Yes indeed. It’s all about knowing the right balance between future proofing and what is needed today by the user. Just out of curiosity, did you find this “exhaustiveness checking” approach to be within the balance? I.e. would you use it every time you write a switch case statement or an if statement that checks all cases? Because I use it every time but I am curious what others think.

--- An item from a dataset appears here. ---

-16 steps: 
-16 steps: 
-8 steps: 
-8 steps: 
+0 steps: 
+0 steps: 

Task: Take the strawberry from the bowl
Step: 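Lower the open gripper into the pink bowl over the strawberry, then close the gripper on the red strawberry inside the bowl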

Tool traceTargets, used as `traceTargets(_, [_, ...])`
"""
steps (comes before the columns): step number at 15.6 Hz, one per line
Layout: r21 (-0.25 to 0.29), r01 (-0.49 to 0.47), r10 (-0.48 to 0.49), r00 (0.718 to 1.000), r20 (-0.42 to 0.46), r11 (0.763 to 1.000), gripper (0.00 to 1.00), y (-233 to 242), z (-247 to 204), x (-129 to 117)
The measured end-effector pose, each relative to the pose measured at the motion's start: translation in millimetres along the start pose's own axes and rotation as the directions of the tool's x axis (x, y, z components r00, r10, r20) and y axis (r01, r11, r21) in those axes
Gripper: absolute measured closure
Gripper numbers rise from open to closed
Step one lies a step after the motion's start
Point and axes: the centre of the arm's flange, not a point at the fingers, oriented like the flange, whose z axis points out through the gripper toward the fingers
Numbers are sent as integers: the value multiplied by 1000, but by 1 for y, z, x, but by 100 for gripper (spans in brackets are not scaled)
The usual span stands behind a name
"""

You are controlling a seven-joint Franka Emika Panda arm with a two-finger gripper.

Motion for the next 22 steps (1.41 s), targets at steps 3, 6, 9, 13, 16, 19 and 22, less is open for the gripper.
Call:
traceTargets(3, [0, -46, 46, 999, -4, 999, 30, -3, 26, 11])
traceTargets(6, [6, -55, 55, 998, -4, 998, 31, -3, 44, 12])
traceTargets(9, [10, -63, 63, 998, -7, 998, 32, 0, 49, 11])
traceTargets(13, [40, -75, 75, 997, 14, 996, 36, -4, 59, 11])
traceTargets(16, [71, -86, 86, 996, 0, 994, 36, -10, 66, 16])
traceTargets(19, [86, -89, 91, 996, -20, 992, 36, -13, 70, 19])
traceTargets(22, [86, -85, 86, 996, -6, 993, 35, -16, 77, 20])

I think we need to do our due diligence but if you're working on an app and you know the user base will be quite small (internal software for companies or marketing sites, even niche software) then a lot of the scenarios engineers dream up just won't happen and if they do then you'll have the extra cash to address them. Just make your code clean, so the next engineer hates you a little less 😉
I don’t see new cases as being something “engineers dream up.” Happens every day. That’s why the never type says “with what I know now, the code will never experience a different case at runtime.” Seems like an easy thing to apply every time regardless of the size of the user base. Because the user base will grow. And when the user base grows, so will the requested functionality.
Hey! I'm Dan!
I have been coding professionally for over 10 years and have had an interest in cybersecurity for equally as long!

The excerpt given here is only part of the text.